What you should do:
Beneath this task are records; tally the lines in them that contain "right" and report only the number.

Extracted entries START

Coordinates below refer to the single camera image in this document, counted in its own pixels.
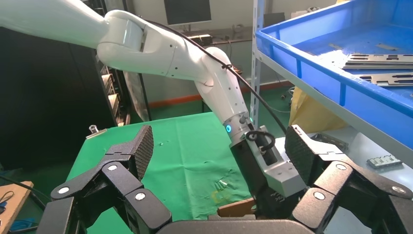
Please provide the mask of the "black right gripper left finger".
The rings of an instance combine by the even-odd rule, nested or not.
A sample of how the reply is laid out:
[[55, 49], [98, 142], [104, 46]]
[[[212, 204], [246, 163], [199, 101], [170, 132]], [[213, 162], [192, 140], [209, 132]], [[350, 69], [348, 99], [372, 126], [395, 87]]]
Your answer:
[[153, 148], [152, 127], [144, 125], [134, 139], [112, 145], [96, 166], [57, 186], [51, 196], [67, 217], [54, 233], [85, 234], [111, 208], [134, 234], [155, 234], [171, 223], [171, 212], [141, 181]]

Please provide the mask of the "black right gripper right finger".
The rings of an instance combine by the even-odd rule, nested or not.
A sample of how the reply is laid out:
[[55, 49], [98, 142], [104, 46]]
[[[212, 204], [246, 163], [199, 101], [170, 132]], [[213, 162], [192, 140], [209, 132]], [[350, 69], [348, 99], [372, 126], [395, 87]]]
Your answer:
[[298, 125], [287, 128], [284, 146], [309, 187], [293, 220], [324, 231], [342, 207], [372, 231], [413, 229], [413, 193], [407, 187], [358, 166], [335, 145], [312, 140]]

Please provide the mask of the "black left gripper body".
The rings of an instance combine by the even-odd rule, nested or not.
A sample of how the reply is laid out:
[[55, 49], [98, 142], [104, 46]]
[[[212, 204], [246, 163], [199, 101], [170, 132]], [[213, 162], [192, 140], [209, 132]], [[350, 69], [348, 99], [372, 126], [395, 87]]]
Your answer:
[[230, 150], [255, 201], [255, 216], [268, 219], [289, 218], [292, 212], [291, 201], [268, 186], [248, 143], [243, 140]]

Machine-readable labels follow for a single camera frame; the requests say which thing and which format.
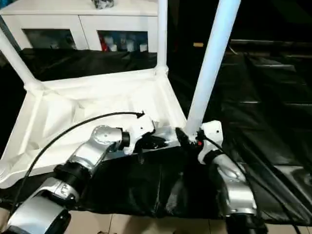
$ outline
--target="object on cabinet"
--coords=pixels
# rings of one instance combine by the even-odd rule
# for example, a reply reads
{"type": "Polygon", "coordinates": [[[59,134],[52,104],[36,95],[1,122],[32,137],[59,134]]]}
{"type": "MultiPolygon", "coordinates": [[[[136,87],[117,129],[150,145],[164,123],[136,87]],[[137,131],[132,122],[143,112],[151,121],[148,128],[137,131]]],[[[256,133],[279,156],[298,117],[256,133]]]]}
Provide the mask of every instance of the object on cabinet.
{"type": "Polygon", "coordinates": [[[92,0],[97,9],[104,9],[114,6],[114,0],[92,0]]]}

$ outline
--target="cabinet door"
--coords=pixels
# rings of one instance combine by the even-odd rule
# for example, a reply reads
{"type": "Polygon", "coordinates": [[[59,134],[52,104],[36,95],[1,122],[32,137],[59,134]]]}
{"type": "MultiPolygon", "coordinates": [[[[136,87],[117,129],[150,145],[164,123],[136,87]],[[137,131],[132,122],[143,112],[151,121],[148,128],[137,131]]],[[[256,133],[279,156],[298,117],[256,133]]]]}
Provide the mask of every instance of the cabinet door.
{"type": "Polygon", "coordinates": [[[90,50],[157,52],[157,17],[80,16],[90,50]]]}
{"type": "Polygon", "coordinates": [[[88,49],[79,16],[2,16],[21,49],[88,49]]]}

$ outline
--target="red object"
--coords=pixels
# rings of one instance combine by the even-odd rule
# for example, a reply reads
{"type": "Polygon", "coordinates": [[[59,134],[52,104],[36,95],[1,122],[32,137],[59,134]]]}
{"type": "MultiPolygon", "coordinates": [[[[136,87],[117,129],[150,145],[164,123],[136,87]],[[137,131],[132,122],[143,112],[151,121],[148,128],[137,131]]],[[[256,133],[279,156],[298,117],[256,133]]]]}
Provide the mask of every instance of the red object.
{"type": "Polygon", "coordinates": [[[107,52],[107,51],[108,51],[108,46],[107,46],[107,44],[105,43],[103,37],[99,37],[99,41],[101,42],[102,51],[107,52]]]}

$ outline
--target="black connector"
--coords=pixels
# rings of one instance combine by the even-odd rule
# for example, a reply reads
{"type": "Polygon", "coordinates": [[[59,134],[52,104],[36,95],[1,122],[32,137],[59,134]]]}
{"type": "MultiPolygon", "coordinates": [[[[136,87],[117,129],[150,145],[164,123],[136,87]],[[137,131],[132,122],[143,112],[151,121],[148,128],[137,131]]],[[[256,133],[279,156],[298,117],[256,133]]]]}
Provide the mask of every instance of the black connector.
{"type": "Polygon", "coordinates": [[[263,219],[254,214],[232,214],[226,217],[228,234],[267,234],[263,219]]]}

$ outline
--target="white cabinet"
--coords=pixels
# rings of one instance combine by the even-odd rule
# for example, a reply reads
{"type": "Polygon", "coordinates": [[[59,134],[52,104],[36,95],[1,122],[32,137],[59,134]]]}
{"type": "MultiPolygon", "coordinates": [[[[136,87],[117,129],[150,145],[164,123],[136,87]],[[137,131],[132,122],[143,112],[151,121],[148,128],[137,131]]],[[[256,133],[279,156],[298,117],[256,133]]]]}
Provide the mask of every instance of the white cabinet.
{"type": "Polygon", "coordinates": [[[0,10],[21,49],[157,52],[157,0],[18,0],[0,10]]]}

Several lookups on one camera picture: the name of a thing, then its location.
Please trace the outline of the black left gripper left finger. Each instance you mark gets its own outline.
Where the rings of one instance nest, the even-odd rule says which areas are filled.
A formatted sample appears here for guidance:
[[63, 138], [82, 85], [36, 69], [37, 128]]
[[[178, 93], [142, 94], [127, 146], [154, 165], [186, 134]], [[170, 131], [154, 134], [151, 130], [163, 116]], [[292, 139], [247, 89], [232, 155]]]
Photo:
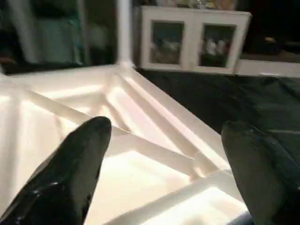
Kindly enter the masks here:
[[2, 225], [84, 224], [112, 136], [107, 117], [70, 132], [0, 217]]

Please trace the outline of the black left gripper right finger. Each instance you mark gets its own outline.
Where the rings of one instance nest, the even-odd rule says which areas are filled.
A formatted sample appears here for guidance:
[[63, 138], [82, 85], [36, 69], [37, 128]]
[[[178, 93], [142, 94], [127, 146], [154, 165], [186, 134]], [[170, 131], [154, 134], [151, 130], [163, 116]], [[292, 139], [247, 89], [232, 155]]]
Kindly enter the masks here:
[[300, 165], [270, 134], [243, 121], [223, 125], [222, 145], [256, 225], [300, 223]]

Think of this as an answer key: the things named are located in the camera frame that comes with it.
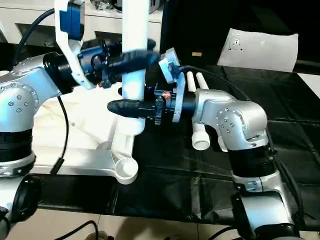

Extracted entries END

Answer box:
3